═══ GIVEN RECORDS ═══

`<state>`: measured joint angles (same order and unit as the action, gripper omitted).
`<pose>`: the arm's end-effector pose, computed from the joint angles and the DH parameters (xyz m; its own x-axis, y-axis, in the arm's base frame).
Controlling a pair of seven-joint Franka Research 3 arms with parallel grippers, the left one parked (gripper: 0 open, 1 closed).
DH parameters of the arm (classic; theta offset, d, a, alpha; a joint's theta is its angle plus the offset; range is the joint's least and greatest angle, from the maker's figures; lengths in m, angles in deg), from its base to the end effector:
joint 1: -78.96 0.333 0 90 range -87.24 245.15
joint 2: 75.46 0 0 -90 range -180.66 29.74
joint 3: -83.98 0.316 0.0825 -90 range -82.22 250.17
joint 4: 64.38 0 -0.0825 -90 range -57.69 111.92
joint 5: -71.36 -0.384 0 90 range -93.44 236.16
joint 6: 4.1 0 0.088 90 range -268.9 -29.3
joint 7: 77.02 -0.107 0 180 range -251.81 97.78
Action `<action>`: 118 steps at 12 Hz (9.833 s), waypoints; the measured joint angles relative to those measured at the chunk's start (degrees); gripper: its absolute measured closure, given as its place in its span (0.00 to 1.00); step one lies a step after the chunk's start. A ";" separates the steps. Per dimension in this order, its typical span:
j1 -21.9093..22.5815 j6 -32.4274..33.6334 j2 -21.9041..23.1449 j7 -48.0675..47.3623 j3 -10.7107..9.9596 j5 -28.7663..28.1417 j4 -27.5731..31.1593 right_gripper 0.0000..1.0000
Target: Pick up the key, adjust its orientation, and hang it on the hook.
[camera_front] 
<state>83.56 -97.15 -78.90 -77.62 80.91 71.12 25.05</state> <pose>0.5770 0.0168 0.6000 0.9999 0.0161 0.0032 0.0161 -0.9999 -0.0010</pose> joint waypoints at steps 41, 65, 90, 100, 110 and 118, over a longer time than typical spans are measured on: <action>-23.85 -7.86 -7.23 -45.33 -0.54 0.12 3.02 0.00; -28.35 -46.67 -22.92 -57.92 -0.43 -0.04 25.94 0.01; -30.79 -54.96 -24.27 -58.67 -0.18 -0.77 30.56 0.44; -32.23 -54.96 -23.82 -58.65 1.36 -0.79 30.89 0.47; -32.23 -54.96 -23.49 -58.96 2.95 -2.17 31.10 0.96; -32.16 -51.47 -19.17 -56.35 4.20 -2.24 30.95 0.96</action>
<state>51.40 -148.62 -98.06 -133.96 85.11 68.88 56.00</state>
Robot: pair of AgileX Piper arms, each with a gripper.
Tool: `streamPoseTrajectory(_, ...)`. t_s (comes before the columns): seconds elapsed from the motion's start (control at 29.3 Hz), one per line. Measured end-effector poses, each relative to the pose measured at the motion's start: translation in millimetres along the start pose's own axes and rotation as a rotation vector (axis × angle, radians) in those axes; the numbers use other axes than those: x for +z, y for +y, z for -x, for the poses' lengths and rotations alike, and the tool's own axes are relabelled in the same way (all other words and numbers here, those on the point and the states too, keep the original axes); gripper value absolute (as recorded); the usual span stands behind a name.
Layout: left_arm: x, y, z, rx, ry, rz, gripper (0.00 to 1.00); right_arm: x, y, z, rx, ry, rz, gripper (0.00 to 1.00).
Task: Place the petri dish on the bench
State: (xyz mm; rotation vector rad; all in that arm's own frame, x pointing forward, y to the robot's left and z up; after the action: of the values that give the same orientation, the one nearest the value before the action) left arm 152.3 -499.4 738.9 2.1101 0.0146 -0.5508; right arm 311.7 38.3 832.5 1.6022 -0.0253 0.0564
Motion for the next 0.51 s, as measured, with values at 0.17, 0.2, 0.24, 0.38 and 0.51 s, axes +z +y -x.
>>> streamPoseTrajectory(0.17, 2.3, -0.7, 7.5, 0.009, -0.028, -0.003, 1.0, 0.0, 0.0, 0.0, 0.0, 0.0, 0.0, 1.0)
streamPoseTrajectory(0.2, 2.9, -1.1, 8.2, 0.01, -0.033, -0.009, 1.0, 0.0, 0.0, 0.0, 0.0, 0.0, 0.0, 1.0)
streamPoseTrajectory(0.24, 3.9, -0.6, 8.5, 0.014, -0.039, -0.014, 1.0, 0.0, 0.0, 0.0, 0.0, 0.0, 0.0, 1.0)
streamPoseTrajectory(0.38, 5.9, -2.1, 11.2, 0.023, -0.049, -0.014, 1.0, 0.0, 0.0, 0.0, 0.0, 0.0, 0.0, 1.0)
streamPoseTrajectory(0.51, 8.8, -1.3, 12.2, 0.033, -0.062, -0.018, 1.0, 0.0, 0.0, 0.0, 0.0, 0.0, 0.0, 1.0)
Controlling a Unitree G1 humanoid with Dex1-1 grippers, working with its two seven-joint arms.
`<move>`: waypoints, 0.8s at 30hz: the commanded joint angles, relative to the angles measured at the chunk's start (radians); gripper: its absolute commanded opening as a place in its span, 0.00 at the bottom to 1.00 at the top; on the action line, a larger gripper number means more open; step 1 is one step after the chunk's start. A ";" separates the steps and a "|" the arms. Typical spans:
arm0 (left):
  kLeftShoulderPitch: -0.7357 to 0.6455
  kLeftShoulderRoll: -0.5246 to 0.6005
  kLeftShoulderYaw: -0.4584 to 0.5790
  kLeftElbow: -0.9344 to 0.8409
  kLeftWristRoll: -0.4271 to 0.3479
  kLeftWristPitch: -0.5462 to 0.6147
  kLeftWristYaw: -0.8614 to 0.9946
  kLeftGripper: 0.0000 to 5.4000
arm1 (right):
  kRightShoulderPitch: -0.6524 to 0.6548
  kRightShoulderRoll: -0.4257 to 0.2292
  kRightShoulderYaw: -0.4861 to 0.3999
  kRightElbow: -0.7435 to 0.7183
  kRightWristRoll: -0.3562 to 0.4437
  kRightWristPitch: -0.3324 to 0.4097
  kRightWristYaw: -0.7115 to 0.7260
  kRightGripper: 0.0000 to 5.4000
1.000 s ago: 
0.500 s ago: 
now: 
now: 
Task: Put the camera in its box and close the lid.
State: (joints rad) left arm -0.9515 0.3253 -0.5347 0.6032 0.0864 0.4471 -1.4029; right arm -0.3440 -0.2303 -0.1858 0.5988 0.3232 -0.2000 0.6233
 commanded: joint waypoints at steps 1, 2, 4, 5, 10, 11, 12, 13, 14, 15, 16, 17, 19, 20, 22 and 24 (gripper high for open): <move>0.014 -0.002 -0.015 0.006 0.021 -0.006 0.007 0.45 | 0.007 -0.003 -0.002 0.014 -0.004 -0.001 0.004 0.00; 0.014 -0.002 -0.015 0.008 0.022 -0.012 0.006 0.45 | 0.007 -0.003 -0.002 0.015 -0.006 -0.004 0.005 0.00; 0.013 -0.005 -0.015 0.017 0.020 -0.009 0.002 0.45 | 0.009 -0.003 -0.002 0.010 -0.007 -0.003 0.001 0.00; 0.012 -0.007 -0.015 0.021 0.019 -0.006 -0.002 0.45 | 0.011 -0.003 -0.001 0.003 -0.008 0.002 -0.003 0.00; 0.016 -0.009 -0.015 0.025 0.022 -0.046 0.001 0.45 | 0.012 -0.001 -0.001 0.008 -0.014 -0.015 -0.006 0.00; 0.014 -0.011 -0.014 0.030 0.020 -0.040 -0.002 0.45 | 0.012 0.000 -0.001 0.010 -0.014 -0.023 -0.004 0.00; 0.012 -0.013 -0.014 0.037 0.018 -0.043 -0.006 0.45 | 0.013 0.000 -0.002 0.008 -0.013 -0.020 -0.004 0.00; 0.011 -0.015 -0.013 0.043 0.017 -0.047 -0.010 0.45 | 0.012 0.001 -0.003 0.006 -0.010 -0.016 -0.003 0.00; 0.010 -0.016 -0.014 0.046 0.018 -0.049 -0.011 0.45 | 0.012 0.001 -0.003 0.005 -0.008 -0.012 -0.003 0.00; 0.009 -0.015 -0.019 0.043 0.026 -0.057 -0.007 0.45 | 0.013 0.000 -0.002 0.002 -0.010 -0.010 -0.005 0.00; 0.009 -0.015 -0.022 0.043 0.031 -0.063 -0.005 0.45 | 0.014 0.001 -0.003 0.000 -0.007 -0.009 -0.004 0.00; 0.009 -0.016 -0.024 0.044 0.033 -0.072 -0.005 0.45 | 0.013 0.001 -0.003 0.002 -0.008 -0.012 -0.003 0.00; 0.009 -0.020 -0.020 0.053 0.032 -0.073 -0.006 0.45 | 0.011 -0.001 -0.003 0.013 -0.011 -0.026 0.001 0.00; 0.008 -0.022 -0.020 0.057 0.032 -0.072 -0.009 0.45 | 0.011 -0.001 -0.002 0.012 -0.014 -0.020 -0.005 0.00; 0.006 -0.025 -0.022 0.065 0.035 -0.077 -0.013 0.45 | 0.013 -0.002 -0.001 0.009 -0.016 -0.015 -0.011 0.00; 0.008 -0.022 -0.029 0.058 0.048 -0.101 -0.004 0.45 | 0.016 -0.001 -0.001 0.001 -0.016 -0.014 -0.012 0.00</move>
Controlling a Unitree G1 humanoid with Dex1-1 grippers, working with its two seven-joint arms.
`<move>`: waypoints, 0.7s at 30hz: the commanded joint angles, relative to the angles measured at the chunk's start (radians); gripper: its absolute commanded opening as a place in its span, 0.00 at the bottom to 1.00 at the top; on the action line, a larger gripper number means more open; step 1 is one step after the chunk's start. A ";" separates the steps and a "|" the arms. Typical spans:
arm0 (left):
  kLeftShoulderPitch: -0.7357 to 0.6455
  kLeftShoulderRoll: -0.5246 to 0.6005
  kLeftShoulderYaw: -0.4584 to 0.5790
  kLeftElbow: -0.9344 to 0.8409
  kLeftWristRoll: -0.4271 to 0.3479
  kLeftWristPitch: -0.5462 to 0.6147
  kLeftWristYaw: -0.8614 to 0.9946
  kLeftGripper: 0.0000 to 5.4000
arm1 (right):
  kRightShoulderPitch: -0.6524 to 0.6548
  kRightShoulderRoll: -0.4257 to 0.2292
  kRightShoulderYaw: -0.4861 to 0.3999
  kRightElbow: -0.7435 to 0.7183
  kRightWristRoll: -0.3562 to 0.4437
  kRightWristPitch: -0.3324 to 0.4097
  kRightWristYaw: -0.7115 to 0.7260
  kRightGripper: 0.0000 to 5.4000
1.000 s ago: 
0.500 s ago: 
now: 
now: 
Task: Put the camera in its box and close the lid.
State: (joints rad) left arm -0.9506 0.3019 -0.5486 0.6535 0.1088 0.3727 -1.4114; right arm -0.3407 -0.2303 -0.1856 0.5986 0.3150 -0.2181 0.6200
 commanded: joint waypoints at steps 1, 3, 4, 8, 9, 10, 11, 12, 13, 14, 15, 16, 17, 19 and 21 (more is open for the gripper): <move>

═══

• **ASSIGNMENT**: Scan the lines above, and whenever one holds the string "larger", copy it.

• **REPLY**:
`<move>`: waypoints, 0.8s at 30hz: the commanded joint angles, relative to the angles measured at the chunk's start (radians); gripper: its absolute commanded opening as a place in its span, 0.00 at the bottom to 1.00 at the top; on the action line, a larger gripper number means more open; step 1 is one step after the chunk's start. A ";" separates the steps and a "|" the arms. Typical spans:
`<move>`: waypoints, 0.7s at 30hz: the commanded joint angles, relative to the angles measured at the chunk's start (radians); gripper: its absolute commanded opening as a place in its span, 0.00 at the bottom to 1.00 at the top; on the action line, a larger gripper number means more open; step 1 is one step after the chunk's start. A ";" separates the steps and a "|" the arms. Typical spans:

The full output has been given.